ABOUT THIS EXERCISE — Exactly as written, please repeat the data that follows, but not the pictures.
+===+
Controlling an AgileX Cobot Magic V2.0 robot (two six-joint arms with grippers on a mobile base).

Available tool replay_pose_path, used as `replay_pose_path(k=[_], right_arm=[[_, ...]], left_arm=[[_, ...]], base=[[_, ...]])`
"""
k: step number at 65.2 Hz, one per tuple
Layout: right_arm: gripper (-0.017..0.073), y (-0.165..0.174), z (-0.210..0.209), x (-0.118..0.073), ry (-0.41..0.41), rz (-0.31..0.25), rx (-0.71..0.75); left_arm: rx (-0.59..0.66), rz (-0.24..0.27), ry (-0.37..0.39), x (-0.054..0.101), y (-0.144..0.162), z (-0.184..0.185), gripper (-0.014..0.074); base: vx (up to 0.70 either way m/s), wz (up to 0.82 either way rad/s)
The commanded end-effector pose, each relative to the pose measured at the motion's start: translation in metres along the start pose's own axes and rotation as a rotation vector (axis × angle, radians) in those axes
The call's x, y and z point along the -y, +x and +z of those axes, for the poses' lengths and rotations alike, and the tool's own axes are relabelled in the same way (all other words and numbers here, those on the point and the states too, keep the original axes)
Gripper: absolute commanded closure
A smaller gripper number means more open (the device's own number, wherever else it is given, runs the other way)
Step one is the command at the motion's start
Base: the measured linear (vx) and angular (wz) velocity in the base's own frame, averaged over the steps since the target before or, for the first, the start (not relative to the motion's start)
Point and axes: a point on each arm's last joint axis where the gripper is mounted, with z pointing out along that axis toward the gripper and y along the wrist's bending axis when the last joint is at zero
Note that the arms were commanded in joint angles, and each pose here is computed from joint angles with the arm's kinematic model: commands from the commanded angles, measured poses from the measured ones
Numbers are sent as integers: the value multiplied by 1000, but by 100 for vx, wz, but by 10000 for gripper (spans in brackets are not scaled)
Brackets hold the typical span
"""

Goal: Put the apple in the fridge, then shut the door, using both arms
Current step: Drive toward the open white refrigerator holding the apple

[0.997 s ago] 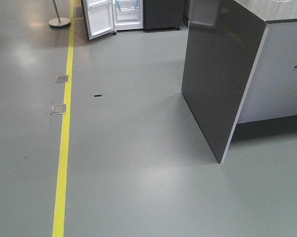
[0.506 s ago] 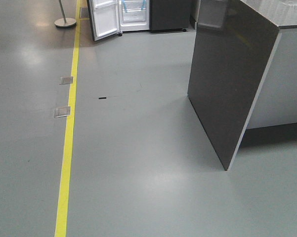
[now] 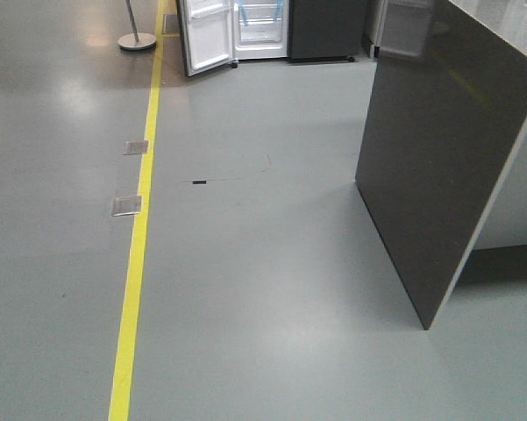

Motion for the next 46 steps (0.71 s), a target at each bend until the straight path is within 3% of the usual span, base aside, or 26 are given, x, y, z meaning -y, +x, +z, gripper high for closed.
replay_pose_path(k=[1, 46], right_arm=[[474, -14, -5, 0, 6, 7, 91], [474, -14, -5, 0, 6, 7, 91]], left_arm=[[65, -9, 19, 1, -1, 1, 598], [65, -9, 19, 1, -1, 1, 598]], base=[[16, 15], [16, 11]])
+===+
ANSWER TO THIS EXERCISE —
Controlling an AgileX Cobot Magic V2.0 robot (two six-joint arms with grippers on a mobile base).

Available tool replay_pose_path, used as `replay_pose_path(k=[_], right_arm=[[_, ...]], left_arm=[[_, ...]], base=[[_, ...]])`
"""
k: step number at 65.2 Hz, one per tuple
Layout: right_arm: gripper (-0.017..0.073), y (-0.165..0.174), z (-0.210..0.209), x (-0.118..0.073), ry (-0.41..0.41), rz (-0.31..0.25), rx (-0.71..0.75); left_arm: rx (-0.59..0.66), rz (-0.24..0.27), ry (-0.37..0.39), x (-0.054..0.101), y (-0.144..0.162), z (-0.184..0.185), gripper (-0.014..0.074); base: vx (up to 0.70 either way m/s), wz (up to 0.82 either way rad/s)
The commanded end-effector pose, each relative to the pose measured at the motion's start: translation in metres along the start pose's own axes and rotation as a rotation vector (axis × angle, radians) in those axes
The call's x, y and z point along the -y, +x and +z of those axes, for the poses' lengths and rotations alike, and the tool's own axes are relabelled in the same way (all other words and numbers here, those on the point and the states too, keep the original axes)
Gripper: absolute commanded closure
A smaller gripper number means more open (the device's own number, wherever else it is given, runs the other way)
Step one is the command at the motion's start
Base: the measured linear (vx) and angular (wz) velocity in the base's own frame, averaged over the steps since the target before or, for the first, the start (not relative to the motion's start)
Point and axes: a point on each arm's last joint axis where the gripper is mounted, with z pointing out along that axis toward the gripper and y along the wrist's bending axis when the last joint is at zero
Note that the arms were commanded in joint angles, and each pose here is computed from joint angles with the arm's kinematic model: commands from the commanded angles, measured poses from the measured ones
Numbers are sent as integers: the value multiplied by 1000, but by 100 for vx, wz, but by 10000 for gripper (spans in brackets are not scaled)
Brackets hold the typical span
"""

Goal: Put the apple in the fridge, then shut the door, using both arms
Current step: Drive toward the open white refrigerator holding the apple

[0.997 s ago] 
[0.506 s ago] 
[now] 

Motion for the next 46 steps (0.71 s), a target at each bend until the straight path is within 3% of the usual span, base aside, or 26 are given, x, y, z meaning -y, +x, +z, gripper high for closed.
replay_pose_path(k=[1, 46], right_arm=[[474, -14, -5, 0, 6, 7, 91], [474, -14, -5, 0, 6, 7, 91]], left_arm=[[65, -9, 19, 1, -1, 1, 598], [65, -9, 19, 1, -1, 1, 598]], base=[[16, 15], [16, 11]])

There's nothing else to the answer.